Last week, Mark Dominus published a deep dive into a single Unicode character: U+FDFD, the Arabic ligature for the basmala. The character exists because early font engines could not render Arabic cursive properly. The solution was to encode the entire phrase “بِسْمِ ٱللهِ ٱلرَّحْمَٰنِ ٱلرَّحِيْمِ” as one glyph. The story of how that glyph came to be involves a twice-mutilated vizier, a vanished Qur’an, a Beirut newspaperman, and an Egyptian physician who taught himself font engineering.
It is a magnificent piece of type history. It is also a warning to anyone building or deploying large language models.
Dominus’s post is a commentary on Saleh’s earlier interactive article about Arabic typesetting. The core problem: Arabic script is always cursive. Letters must connect. Early font engines rendered Arabic with separate, disconnected letters, producing text that looks “grossly wrong” to a reader. The basmala, the phrase that opens 113 of 114 Qur’anic surahs, could not be rendered as a jumble. So Unicode added U+FDFD.
That single codepoint now ships in every modern font. Firefox renders it one way. Android renders it differently. Dominus shows magnified images of the Android glyph and notes that Khaled Hosny, designer of the Amiri font, called the Android version “very bad,” criticizing “the bizarre fusion of the letters” and the insertion of “Allah” into the middle of “bismi.”
The technical fix worked. The aesthetic result is uneven. And the whole episode sits almost entirely outside the training data of every major language model.
Consider what a language model “knows” about U+FDFD. It has seen the Unicode standard. It has seen blog posts like Dominus’s. It has seen the Wikipedia entry. It can recite that the character is called “ARABIC LIGATURE BISMILLAH AR-RAHMAN AR-RAHEEM.” It can explain the four words. It can even describe the calligraphic tradition.
What it cannot do is look at the two renderings Dominus shows and tell you which one is correct. It cannot see the difference between the Firefox glyph and the Android glyph. It cannot evaluate Hosny’s criticism. It cannot distinguish a well-formed ligature from a poorly constructed one.
This is not a niche problem. The basmala is the most visible example, but the issue generalizes. Arabic, Persian, Urdu, and other languages that use Arabic script rely on ligature rendering that varies by font, by platform, and by decade. The training data for language models is overwhelmingly English, and where it includes Arabic, it includes the text as rendered by whatever font engine the scraper used. If the scraper captured the crappy rendering, the model learns the crappy rendering as correct.
The same blind spot applies to every script that depends on complex shaping. Devanagari, Bengali, Thai, Georgian, and many others require shaping engines that handle conjuncts, reordering, and contextual forms. The Unicode standard defines the character encoding. The shaping engine, usually HarfBuzz or a platform equivalent, decides how the glyphs actually look. Language models train on the encoded text and have no access to the shaped output. They learn the abstract representation, not the visual reality.
This matters for AI builders in three ways.
First, evaluation. If you benchmark a model on Arabic text tasks, you are testing its ability to manipulate Unicode codepoints, not its understanding of how Arabic actually reads. A model that passes a question about the basmala may still produce output that, when rendered, looks like the disconnected-letter version. The evaluation is measuring the wrong thing.

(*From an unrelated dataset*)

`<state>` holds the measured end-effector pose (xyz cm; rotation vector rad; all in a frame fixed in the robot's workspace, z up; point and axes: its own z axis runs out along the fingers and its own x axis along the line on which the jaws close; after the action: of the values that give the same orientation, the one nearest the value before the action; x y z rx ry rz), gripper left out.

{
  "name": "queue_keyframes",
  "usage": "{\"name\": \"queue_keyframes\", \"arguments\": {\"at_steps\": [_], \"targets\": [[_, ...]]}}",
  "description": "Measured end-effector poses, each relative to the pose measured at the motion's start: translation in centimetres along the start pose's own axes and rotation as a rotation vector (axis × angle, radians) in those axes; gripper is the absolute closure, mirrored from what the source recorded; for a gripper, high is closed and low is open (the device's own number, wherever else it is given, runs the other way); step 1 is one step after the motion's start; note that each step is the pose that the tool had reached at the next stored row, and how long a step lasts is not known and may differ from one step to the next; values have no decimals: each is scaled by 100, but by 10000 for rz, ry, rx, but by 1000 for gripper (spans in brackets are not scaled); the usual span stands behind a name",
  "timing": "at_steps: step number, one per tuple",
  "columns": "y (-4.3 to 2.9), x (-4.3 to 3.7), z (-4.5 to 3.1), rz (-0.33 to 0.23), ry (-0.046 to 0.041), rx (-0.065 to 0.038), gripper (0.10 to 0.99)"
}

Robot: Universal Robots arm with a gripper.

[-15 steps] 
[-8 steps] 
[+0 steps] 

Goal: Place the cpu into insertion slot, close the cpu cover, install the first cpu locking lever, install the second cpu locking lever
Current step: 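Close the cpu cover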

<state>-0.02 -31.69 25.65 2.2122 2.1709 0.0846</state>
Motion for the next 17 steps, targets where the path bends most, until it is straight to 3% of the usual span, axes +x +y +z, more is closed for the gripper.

Second, fine-tuning. If you fine-tune a model on Arabic text scraped from the web, you are training it on renderings that may be decades old. The basmala glyph on Android, which Hosny calls very bad, is the version millions of users see daily. A model trained on that rendering will learn that the bad glyph is correct. It will then generate text that, when rendered on a different platform, may look even worse.
Third, user experience. For users of Arabic, Persian, or Urdu, a language model that produces typographically correct output is not a nice-to-have. It is a basic requirement. The basmala is a religious phrase. Rendering it incorrectly is not just a bug. It is disrespectful. Dominus makes this explicit: “It would be blasphemous to render this phrase… as a jumble of letters.”
The AI industry has spent the last two years obsessed with capabilities: longer context windows, better reasoning, multimodal understanding. The basmala story is a reminder that the foundations are still shaky. A model that can pass the bar exam but cannot produce a correctly ligatured Arabic phrase has a gap in its understanding that no amount of scaling will fix.
The solution is not to add more Unicode codepoints. The solution is to integrate shaping-aware evaluation into the training and testing pipeline. If a model cannot distinguish between a well-formed Arabic ligature and a broken one, it should not be deployed for Arabic users. If the training data contains poorly rendered text, that text should be flagged or filtered.
Dominus ends his post with a note of anticipation: “I am looking forward to understanding more of them.” The AI industry should share that sentiment. Understanding the basmala means understanding what a language model cannot see. That is the first step to fixing it.